- ABOUT THIS TASK -
Return every line of the data below that includes the string "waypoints".

== Segment start ==

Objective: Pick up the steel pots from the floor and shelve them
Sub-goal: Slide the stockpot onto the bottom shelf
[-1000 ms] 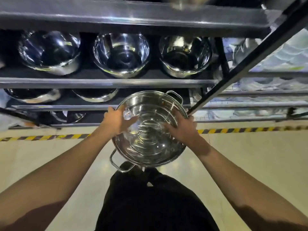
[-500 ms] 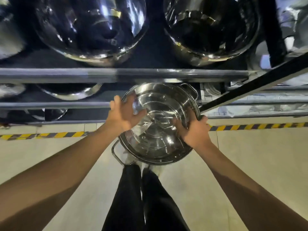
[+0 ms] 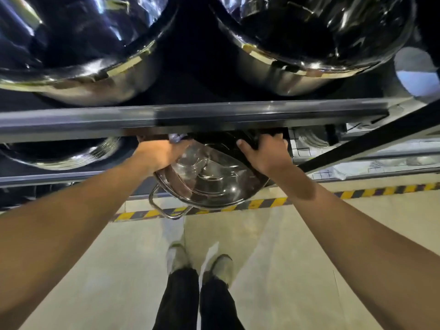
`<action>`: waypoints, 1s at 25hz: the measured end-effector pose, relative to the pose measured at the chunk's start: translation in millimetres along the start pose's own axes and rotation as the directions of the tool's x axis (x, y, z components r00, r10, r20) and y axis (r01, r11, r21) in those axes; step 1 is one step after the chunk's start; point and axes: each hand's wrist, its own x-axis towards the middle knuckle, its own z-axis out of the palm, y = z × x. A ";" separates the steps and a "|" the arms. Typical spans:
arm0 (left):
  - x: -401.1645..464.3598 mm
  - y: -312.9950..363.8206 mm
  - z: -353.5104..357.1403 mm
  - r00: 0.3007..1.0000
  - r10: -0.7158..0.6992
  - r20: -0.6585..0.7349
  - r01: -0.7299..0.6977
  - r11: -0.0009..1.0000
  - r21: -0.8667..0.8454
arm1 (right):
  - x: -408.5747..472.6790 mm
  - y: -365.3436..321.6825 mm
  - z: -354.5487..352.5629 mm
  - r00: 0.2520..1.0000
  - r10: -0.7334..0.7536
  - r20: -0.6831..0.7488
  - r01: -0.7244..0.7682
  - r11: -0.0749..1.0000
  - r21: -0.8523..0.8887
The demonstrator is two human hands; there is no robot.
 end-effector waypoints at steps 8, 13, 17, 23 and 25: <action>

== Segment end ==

- EXERCISE OUTPUT -
`<action>`: waypoints, 1s at 25hz: the measured end-effector pose, relative to the pose measured at the chunk's start: translation in millimetres along the start pose's own axes and rotation as the directions of the tool's x axis (x, y, z components r00, r10, r20) and y axis (r01, r11, r21) in those axes; step 1 is one step after the chunk's start; point and axes: each hand's wrist, its own x-axis towards the middle knuckle, its own z-axis out of the palm, y = z × x. A ";" separates the steps and a "|" the arms. Typical spans:
 end-effector waypoints at steps 8, 13, 17, 23 and 25: <action>

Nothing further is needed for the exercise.